# Code Enforcement



## bnolen (Aug 26, 2010)

Can CE inspectors access land around SFRs looking for violations if an initial violation was seen from the public right of way? I believe Plain View Doctrine and 4th Amendment rights preclude this activity. We have adopted the IPMC, but that doesn't give the right to look around an occupied or unoccupied dwelling looking for violations. Opinions?


----------



## Coug Dad (Aug 26, 2010)

Welcome to your first post on the board.

104.3 Right of entry. Where it is necessary to make an inspection to enforce the provisions of this code, or whenever the code official has reasonable cause to believe that there exists in a structure or upon a premises a condition in violation of this code, the code official is authorized to enter the structure or premises at reasonable times to inspect or perform the duties imposed by this code, provided that if such structure or premises is occupied the code official shall present credentials to the occupant and request entry. If such structure or premises is unoccupied, the code official shall first make a reasonable effort to locate the owner or other person having charge or control of the structure or premises and request entry. If entry is refused, the code official shall have recourse to the remedies provided by law to secure entry.

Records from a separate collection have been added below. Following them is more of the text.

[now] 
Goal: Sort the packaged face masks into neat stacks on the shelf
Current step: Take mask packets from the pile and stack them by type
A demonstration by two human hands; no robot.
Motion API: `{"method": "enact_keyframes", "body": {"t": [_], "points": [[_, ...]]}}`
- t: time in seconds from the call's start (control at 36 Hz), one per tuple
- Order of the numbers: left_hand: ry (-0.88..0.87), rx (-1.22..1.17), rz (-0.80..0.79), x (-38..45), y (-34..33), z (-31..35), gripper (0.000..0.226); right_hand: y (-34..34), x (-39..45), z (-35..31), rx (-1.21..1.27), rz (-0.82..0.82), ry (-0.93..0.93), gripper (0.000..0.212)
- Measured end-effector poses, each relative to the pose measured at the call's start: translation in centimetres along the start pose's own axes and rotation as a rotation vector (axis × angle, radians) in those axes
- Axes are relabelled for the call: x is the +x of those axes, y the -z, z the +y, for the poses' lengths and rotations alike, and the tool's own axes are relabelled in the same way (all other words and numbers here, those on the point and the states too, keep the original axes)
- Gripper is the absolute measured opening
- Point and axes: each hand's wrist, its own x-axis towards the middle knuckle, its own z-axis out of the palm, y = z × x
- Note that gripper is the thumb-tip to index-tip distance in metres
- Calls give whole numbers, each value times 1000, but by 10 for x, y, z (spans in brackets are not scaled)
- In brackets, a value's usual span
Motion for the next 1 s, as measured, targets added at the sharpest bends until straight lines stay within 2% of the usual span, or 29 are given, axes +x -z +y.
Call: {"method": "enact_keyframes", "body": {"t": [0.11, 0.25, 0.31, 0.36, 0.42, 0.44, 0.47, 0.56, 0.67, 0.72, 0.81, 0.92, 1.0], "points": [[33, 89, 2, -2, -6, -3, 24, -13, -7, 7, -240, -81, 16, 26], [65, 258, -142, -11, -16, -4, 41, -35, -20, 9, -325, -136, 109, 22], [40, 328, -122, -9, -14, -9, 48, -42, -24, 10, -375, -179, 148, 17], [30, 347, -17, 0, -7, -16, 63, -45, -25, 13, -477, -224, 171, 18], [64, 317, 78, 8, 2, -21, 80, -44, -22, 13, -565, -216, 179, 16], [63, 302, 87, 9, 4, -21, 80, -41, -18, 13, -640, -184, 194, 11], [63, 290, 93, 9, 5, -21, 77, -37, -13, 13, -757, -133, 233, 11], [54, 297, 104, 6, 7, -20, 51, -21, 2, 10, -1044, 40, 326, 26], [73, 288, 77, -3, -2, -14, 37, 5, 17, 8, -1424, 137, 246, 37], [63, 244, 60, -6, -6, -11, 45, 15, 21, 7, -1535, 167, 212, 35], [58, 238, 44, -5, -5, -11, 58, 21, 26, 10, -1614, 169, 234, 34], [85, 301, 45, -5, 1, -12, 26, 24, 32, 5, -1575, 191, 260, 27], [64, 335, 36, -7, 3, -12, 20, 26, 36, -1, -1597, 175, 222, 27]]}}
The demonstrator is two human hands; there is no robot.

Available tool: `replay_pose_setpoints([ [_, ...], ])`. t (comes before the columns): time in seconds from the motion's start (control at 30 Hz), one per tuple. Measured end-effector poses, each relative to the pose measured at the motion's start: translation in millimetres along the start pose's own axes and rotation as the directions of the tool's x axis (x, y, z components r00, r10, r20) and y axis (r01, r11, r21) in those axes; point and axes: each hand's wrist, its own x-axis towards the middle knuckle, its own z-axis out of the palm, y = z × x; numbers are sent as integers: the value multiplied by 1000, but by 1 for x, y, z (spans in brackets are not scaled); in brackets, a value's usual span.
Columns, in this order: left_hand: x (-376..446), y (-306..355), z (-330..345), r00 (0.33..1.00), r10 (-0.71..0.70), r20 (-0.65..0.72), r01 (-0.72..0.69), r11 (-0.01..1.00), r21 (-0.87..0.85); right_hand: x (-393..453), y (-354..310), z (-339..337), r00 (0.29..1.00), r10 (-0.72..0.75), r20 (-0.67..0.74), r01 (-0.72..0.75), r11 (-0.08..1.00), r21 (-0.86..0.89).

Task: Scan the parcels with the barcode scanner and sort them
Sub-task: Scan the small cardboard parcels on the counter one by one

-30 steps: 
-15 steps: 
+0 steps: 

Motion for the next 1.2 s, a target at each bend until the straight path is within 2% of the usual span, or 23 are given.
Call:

If you want to come on my property, you darn well better get my permission or have a warrant.


----------



## cda (Aug 26, 2010)

Bnoen

So what violations did they find at your place????


----------



## ewenme (Aug 26, 2010)

You are right, Plain View and 4th Amendment rights preclude snooping to discover something you think might be there. If you have a violation blatantly seen from the street then you take care of that one. If you have probably cause, then you get a warrant.  I don't see any middle ground unless there are fire/life-safety issues apparent from the exterior. Your best bet is complaints from tenants who will allow you into their apartment. SFR is different and one's rights take precedence over the government's wants. IMHO


----------



## mtlogcabin (Aug 26, 2010)

You can also ask the neighbor for permission to cross their property to view what is in the rear of someone else's


----------



## peach (Aug 26, 2010)

you can look at the violation from the neighbor's bedroom (if they were - and it's likely - the complaintent).  If you can see a violation looking in the front door (you can indeed go to the front door and knock/gawk).. you have probable cause for an inspection warrant.

Getting a judge to issue the warrant is another matter.


----------



## Yankee (Aug 26, 2010)

No entry unless there is an imminent hazard seen from the public way. In any case, you may walk up to a door and knock or ring and ask for entry. As to the rest of the question, yes you can view the property from anywhere you have permission to be.


----------



## cboboggs (Aug 27, 2010)

Agree with the others.


----------



## jar546 (Aug 27, 2010)

I had a owner complain that I went to his front door and knocked on it.


----------



## Daddy-0- (Aug 27, 2010)

Our Zoning Enforcement Officers are not technical assistants of the Building Official and thus have no right to inspect anything other than public view items. They often refer stuff to us because in some cases we can enter and some of us do Zoning and building. The right to enter clause in an earlier post is the right to enter a property with a building permit issued not any old property. We interpret that we can walk around the outside of a vacant or possibly unsafe house to determine if it is secured and safe. We do not go in. If the building is not assumed to be unsafe/unsecured we only go to the front door. We follow the path of the UPS delivery man. Anything else is a breach of the 4th.


----------



## BSSTG (Sep 7, 2010)

Tx law allows some leniency for access when a swiming pool is a problem. Otherwise, you better be careful. In no way would I depend solely on what is written in any Code without consulting with your attorney when it comes to possible trespass. We also have administrative warrants here. With them the theshold of probable cause is pretty easy to meet. The age of a structure can be considered for probable cause as an example, as well as past infractions.  I wouldn't make a habit out of using them either however. Bottom line is if your not invited, best be careful.

my miniscule 2 cents worth

BS


----------



## pyrguy (Sep 7, 2010)

I had a code enforcement person write me a ticket for long grass, and a laundry list of stuff that could not be seen from the street. We live in the country and have had some of the stuff there for the 16 years we have lived there. I called the number on the ticket and told her that the grass should of been cut the week before but the yard guy didn't get there yet. As far as the rest of her list I politely told her she could go pound sand. She trespassed on the property to see the rest of the 'violations' and they did not count as she did not have my permission to access the rest of the property. She told me she could go 'anywhere I want to" on my property. She didn't like when I laughed at that.

She didn't know what I do for a living. Upshot is the grass was cut and she will not return my calls.


----------



## Daddy-0- (Sep 7, 2010)

Dwight....thats really funny. I once wrote up the county administrator's assistant for building a deck without a permit. I had no idea who she was. Months later she saw me at a county building ribbon cutting ceremony......don't I know you....you look familiar to me.....oh yea you are the building inspector right? ooooooops. She was extremely nice and I was extremely embarrassed but she did get the permit. My coworkers thought it was pretty funny.


----------